- Exercise directions:
Return exactly and only these lines: the first of the listing through the one containing "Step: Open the".

________________________________________

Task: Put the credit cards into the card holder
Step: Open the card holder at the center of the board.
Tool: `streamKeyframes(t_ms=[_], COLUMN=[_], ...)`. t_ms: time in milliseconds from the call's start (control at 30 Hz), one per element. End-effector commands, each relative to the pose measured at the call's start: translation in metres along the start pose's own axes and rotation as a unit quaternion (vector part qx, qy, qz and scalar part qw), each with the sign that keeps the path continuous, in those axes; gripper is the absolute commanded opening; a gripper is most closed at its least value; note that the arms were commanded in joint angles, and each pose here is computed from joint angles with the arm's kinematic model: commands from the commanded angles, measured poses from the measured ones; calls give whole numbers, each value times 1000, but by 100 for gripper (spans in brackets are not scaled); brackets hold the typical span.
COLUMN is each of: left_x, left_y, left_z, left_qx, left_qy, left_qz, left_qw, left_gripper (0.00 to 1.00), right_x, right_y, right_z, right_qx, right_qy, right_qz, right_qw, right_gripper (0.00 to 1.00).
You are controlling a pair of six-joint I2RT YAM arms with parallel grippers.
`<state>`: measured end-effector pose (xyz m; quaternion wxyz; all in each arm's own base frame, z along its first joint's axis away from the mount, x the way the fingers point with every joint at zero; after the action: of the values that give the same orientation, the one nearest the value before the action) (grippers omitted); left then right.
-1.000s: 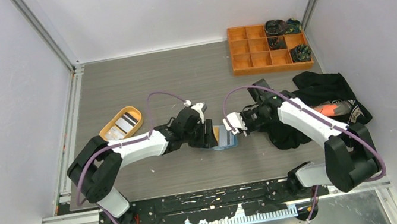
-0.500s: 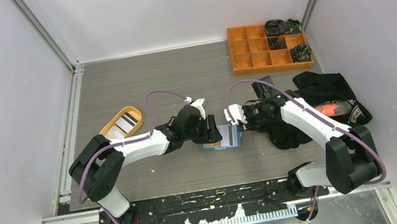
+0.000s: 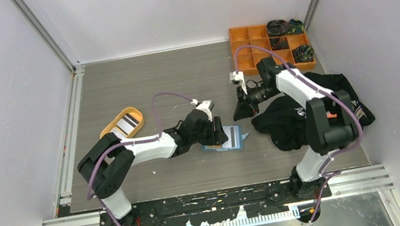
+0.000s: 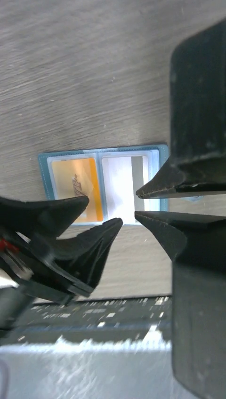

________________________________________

- Solution for this task:
Task: Put the credit cards into the card holder
Step: Open the card holder at the center of the board.

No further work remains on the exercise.